● **Exercise details**: Please give back the listing below word for word and drop any images.

● **Information given**:
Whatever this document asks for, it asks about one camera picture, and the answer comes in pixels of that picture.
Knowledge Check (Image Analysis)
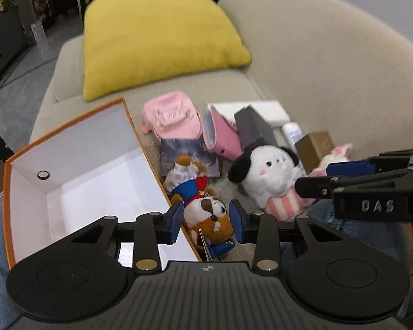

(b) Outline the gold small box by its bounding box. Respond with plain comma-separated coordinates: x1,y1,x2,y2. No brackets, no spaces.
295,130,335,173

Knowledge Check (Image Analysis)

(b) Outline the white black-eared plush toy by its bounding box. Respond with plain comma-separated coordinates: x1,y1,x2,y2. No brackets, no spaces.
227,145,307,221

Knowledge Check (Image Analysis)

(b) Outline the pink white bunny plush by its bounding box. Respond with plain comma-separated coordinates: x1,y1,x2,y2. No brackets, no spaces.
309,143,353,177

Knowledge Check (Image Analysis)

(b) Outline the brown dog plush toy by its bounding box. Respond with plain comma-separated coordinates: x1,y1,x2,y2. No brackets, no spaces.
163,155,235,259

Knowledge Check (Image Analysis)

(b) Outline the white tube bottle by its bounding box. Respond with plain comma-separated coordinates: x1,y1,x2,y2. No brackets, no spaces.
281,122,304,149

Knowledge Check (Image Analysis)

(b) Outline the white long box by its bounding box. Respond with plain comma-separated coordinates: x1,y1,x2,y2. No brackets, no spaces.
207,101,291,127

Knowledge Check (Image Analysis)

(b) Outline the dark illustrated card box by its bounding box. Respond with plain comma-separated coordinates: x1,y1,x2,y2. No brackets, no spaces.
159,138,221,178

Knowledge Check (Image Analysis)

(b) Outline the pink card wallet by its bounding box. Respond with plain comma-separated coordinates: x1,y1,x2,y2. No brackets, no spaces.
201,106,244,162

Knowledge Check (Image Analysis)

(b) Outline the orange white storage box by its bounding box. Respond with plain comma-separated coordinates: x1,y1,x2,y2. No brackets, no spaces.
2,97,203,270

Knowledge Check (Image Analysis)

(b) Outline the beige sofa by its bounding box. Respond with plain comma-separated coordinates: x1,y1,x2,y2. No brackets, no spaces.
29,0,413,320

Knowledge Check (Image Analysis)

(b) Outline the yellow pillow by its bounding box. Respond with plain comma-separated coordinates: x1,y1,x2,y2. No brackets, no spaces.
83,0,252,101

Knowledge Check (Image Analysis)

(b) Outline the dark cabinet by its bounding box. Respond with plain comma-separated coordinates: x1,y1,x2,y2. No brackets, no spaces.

● **Exercise answer**:
Whatever this document asks for, it asks about one camera picture, and the answer comes in pixels of that picture.
Knowledge Check (Image Analysis)

(b) Outline the gold small box by its bounding box. Respond with plain comma-separated coordinates: x1,y1,x2,y2. No brackets, no spaces.
295,130,335,173

Knowledge Check (Image Analysis)

(b) Outline the white black-eared plush toy by its bounding box. Respond with plain comma-separated coordinates: x1,y1,x2,y2. No brackets, no spaces.
227,145,307,221

Knowledge Check (Image Analysis)

(b) Outline the pink white bunny plush by its bounding box. Respond with plain comma-separated coordinates: x1,y1,x2,y2. No brackets, no spaces.
309,143,353,177

Knowledge Check (Image Analysis)

(b) Outline the brown dog plush toy by its bounding box. Respond with plain comma-separated coordinates: x1,y1,x2,y2. No brackets, no spaces.
163,155,235,259

Knowledge Check (Image Analysis)

(b) Outline the white tube bottle by its bounding box. Respond with plain comma-separated coordinates: x1,y1,x2,y2. No brackets, no spaces.
281,122,304,149

Knowledge Check (Image Analysis)

(b) Outline the white long box by its bounding box. Respond with plain comma-separated coordinates: x1,y1,x2,y2. No brackets, no spaces.
207,101,291,127

Knowledge Check (Image Analysis)

(b) Outline the dark illustrated card box by its bounding box. Respond with plain comma-separated coordinates: x1,y1,x2,y2. No brackets, no spaces.
159,138,221,178

Knowledge Check (Image Analysis)

(b) Outline the pink card wallet by its bounding box. Respond with plain comma-separated coordinates: x1,y1,x2,y2. No brackets, no spaces.
201,106,244,162

Knowledge Check (Image Analysis)

(b) Outline the orange white storage box by its bounding box. Respond with plain comma-separated coordinates: x1,y1,x2,y2. No brackets, no spaces.
2,97,203,270

Knowledge Check (Image Analysis)

(b) Outline the beige sofa by its bounding box. Respond with plain comma-separated coordinates: x1,y1,x2,y2. No brackets, no spaces.
29,0,413,320

Knowledge Check (Image Analysis)

(b) Outline the yellow pillow by its bounding box. Respond with plain comma-separated coordinates: x1,y1,x2,y2. No brackets, no spaces.
83,0,252,101

Knowledge Check (Image Analysis)

(b) Outline the dark cabinet by its bounding box. Respond with plain comma-separated coordinates: x1,y1,x2,y2. No brackets, no spaces.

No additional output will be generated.